Bill Stell, d’accord avec Neluto, décida de faire une halte de vingt-quatre heures à la station du lac Labarge, qu’on atteignit dans la soirée du 10 mai. Le vent soufflait du Nord avec violence. A peine si le bateau, même à force d’avirons, eût pu gagner le large, et le pilote tenait d’autant moins à tenter la traversée dans ces conditions, que l’abaissement de la température lui faisait craindre un embâcle qui eût emprisonné la caravane au milieu du lac solidifié.

Cette station, créée sur le même modèle et pour les mêmes besoins que celles du lac Lindeman et du lac Bennet, comprenait déjà une centaine de maisons et de cabanes. Dans l’une de ces maisons, décorée du nom d’hôtel, les voyageurs eurent la chance de trouver des chambres libres.

Le lac Labarge, long de cinquante kilomètres environ, se compose de deux parties, qui se coudent au point même où naît la rivière Lewis.

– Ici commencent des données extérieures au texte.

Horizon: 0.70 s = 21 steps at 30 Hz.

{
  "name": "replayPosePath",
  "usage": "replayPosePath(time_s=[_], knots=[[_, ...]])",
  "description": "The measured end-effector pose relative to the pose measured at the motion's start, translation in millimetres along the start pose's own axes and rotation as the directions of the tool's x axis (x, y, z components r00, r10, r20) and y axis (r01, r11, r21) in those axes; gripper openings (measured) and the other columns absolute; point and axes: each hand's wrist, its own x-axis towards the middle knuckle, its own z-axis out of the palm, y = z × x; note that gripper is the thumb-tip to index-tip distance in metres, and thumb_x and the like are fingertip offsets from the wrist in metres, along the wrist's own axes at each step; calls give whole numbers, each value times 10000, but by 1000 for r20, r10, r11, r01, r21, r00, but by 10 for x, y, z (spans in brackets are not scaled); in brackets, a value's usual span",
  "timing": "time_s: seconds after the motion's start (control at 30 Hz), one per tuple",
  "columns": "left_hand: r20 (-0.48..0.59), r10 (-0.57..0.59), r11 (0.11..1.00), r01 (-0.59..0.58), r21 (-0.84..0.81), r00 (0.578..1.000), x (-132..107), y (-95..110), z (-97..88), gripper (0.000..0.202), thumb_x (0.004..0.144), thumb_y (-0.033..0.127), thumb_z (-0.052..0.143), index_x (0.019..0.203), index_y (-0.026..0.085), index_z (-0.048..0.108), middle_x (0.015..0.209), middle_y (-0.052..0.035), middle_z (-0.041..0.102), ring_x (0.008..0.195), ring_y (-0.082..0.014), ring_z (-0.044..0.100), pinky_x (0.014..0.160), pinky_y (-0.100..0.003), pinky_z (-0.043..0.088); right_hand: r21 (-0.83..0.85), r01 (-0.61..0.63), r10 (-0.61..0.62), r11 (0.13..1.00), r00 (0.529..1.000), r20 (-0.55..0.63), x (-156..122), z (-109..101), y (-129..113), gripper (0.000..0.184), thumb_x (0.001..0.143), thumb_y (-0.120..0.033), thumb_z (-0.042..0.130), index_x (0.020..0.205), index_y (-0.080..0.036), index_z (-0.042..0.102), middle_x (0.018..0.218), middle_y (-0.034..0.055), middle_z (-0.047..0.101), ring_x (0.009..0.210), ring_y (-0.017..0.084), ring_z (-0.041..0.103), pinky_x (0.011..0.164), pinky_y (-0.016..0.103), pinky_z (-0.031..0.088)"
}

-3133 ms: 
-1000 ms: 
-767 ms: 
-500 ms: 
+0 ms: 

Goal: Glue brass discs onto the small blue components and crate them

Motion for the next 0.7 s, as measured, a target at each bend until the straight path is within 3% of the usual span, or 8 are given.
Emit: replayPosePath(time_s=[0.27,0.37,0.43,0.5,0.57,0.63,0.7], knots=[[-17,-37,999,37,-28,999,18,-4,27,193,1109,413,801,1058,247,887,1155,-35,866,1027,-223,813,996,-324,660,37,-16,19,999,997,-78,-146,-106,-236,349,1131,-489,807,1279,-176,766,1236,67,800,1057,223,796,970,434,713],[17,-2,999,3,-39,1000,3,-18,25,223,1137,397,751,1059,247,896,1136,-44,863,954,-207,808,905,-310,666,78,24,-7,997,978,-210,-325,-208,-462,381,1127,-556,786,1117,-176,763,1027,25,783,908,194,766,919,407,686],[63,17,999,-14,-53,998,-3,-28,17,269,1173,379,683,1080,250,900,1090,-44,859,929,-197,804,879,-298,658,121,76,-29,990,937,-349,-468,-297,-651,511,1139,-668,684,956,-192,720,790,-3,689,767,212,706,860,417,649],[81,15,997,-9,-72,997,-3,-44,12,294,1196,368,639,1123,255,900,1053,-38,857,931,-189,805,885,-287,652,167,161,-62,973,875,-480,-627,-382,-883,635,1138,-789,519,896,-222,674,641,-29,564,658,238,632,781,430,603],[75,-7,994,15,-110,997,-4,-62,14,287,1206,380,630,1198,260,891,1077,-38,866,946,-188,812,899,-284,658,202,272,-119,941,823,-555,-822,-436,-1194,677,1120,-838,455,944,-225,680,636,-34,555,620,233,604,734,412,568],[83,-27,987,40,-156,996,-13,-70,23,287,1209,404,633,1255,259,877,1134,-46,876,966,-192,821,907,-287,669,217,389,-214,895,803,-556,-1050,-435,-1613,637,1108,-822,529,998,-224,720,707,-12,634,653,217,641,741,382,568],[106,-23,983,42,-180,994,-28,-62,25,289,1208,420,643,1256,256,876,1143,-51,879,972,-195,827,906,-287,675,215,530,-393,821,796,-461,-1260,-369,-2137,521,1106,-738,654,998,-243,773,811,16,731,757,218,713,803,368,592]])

Démarré dans la matinée du 12 mai, le bateau dut employer trente-six heures à traverser cette première partie du lac. Ce fut donc dans l’après-midi du 13 mai, vers cinq heures, que le Scout et ses compagnons, après avoir essuyé force rafales, atteignirent le cours de la Lewis, qui oblique au Nord-Est en gagnant vers Fort Selkirk. Dès le lendemain, le bateau s’y engageait au milieu de la débâcle.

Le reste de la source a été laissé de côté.